PROBLEM DESCRIPTION => Your response should be a copy of each line in the listing below that includes the word "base".

DATASET EXCERPT =>
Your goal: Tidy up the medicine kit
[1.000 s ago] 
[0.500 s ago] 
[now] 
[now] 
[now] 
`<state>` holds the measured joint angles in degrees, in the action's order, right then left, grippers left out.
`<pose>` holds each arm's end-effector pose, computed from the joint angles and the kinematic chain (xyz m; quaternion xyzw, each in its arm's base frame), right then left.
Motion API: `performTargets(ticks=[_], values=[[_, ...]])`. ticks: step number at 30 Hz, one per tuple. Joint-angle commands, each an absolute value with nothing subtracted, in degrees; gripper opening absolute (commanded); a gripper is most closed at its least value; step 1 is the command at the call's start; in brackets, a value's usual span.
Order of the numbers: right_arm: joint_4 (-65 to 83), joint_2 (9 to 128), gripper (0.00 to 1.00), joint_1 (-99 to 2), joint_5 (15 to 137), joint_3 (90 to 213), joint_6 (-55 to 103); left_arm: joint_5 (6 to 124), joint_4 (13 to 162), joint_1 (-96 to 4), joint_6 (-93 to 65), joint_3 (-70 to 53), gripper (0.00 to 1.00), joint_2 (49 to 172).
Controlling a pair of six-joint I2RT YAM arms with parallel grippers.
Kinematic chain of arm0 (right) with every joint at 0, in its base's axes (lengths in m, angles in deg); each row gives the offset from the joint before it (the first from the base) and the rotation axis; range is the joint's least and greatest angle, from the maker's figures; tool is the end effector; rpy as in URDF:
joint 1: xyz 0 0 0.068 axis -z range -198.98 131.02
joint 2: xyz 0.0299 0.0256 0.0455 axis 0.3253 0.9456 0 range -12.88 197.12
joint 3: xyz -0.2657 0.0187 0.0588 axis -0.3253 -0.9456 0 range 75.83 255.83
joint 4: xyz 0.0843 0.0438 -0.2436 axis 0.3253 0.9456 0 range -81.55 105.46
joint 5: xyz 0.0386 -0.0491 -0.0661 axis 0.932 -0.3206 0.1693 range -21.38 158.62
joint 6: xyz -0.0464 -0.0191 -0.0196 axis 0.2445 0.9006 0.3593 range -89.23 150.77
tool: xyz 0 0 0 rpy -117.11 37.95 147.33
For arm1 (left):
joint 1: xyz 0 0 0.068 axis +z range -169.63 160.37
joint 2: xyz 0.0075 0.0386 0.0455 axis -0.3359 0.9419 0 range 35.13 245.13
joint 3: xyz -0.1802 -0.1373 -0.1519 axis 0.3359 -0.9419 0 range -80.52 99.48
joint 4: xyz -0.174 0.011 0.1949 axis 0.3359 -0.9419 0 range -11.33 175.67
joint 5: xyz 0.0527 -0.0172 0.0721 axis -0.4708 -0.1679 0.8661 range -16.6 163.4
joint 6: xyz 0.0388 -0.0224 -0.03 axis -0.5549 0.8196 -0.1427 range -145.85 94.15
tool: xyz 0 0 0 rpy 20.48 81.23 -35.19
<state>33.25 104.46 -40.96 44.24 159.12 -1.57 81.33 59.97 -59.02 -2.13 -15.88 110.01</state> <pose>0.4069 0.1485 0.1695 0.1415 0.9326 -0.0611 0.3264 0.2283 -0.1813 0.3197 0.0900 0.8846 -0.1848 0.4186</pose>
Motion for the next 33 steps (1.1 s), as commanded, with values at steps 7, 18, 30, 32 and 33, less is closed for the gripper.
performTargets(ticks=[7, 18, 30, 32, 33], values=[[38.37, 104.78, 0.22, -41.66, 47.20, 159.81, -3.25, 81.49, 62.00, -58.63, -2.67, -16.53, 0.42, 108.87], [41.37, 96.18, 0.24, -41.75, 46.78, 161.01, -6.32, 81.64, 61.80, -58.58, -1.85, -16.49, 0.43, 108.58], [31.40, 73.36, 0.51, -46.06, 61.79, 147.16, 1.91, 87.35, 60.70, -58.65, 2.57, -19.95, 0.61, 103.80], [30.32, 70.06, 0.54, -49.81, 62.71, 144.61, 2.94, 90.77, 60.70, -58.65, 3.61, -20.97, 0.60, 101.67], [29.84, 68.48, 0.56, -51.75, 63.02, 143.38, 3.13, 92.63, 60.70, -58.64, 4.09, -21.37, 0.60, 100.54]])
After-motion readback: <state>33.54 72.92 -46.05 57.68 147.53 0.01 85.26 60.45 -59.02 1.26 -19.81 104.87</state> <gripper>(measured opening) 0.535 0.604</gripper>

YOUR RESPONSE =>
`<pose>` holds each arm's end-effector pose, computed from the joint angles and the kinematic chain (xyz m; quaternion xyzw, each in its arm's base frame), right then left.
Kinematic chain of arm0 (right) with every joint at 0, in its base's axes (lengths in m, angles in deg); each row gives the offset from the joint before it (the first from the base) and the rotation axis; range is the joint's least and greatest angle, from the maker's figures; tool is the end effector; rpy as in URDF:

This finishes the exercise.